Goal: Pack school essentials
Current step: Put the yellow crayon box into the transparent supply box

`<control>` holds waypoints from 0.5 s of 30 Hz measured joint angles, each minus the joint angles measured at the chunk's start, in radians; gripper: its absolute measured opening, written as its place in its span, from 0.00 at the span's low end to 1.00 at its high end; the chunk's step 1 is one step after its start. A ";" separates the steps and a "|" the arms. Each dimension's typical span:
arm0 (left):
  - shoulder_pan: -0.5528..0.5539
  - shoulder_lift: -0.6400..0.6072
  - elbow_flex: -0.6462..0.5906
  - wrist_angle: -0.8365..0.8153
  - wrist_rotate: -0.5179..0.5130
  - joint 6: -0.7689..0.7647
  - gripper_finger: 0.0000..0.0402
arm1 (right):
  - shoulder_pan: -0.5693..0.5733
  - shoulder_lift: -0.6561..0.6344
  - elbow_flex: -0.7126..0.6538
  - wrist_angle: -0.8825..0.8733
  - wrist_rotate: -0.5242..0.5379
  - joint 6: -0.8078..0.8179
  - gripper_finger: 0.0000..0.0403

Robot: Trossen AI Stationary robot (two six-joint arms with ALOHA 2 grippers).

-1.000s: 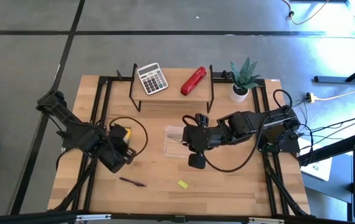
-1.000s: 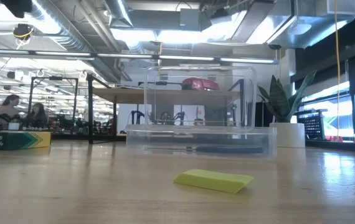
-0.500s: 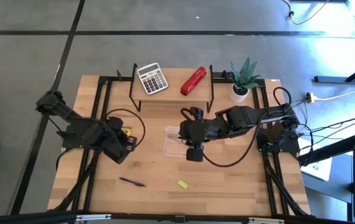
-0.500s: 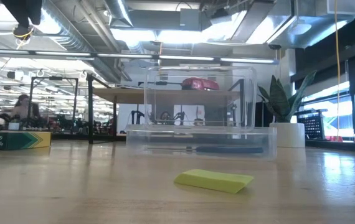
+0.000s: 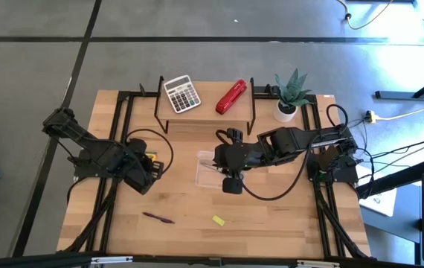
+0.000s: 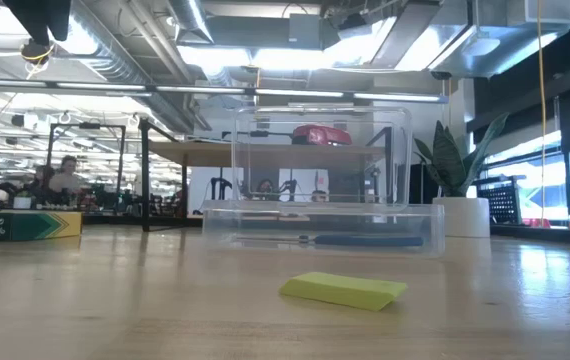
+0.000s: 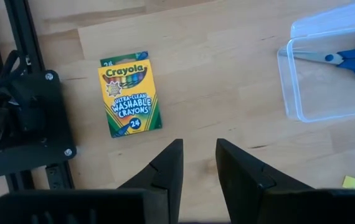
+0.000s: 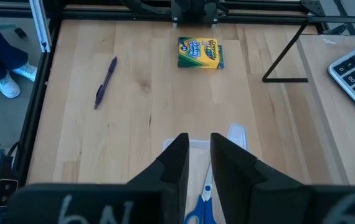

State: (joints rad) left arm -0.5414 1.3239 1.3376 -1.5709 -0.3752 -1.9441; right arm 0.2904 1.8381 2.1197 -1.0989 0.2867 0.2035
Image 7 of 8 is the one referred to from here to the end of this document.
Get clear plastic lidded container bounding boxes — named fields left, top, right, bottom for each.
left=277, top=0, right=355, bottom=123

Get blue-handled scissors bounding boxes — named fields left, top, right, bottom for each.
left=289, top=32, right=355, bottom=81

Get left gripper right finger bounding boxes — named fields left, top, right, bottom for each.
left=215, top=138, right=315, bottom=224

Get black aluminium table frame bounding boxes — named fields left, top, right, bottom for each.
left=0, top=0, right=75, bottom=191

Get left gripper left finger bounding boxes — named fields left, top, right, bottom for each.
left=118, top=139, right=184, bottom=224
- - - -
* [To do]: An exact copy of the records is required. Pictures do not belong in it.

* [Response to the task]:
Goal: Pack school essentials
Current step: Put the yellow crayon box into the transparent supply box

`<control>` holds waypoints from 0.5 s of 30 Hz measured joint angles, each minus the joint angles measured at the chunk's start, in radians; gripper: its absolute measured opening, written as its place in its span, from 0.00 at the span's low end to 1.00 at its high end; the chunk's step 1 is one step after its start. A ";" separates the steps and a "|" the arms. Each dimension's typical span:
arm0 (left):
  - shoulder_pan: -0.5528..0.5539
  - shoulder_lift: -0.6400..0.6072
  - elbow_flex: -0.6462..0.5906
  - wrist_angle: -0.8365..0.8153
  - wrist_rotate: -0.5179..0.5130
  - joint 6: -0.7689..0.7647
  - gripper_finger: 0.0000..0.0402
arm1 (right):
  - shoulder_pan: -0.5693..0.5733
  - shoulder_lift: -0.6561..0.6344
  - elbow_flex: -0.7126..0.6538
  - wrist_angle: -0.8825..0.8733
  - wrist_rotate: -0.5242..0.5379
  - joint 6: -0.8078..0.8179
  - gripper_finger: 0.0000..0.0403

Robot: Trossen AI Stationary robot (two six-joint arms with ALOHA 2 grippers).

-1.000s: 
-1.000s: 
-0.500s: 
-0.500s: 
+0.000s: 
+0.000s: 
+0.000s: 
+0.000s: 

State: (joints rad) left arm -0.5414 1.3239 1.3376 -1.5709 -0.3752 -1.9441; right arm 0.2904 1.8381 2.1197 -1.0989 0.2867 0.2035
Image 7 of 8 is the one referred to from here to the end of this document.
Get clear plastic lidded container bounding boxes — named fields left, top, right, bottom for each.
left=277, top=0, right=355, bottom=123

Get blue-handled scissors bounding boxes — named fields left, top, right, bottom for each.
left=289, top=32, right=355, bottom=81

Get left gripper right finger bounding boxes — named fields left, top, right, bottom for each.
left=215, top=138, right=315, bottom=224

Get black aluminium table frame bounding boxes — named fields left, top, right, bottom for each.
left=0, top=0, right=75, bottom=191

Get left gripper left finger bounding boxes — named fields left, top, right, bottom for each.
left=118, top=139, right=184, bottom=224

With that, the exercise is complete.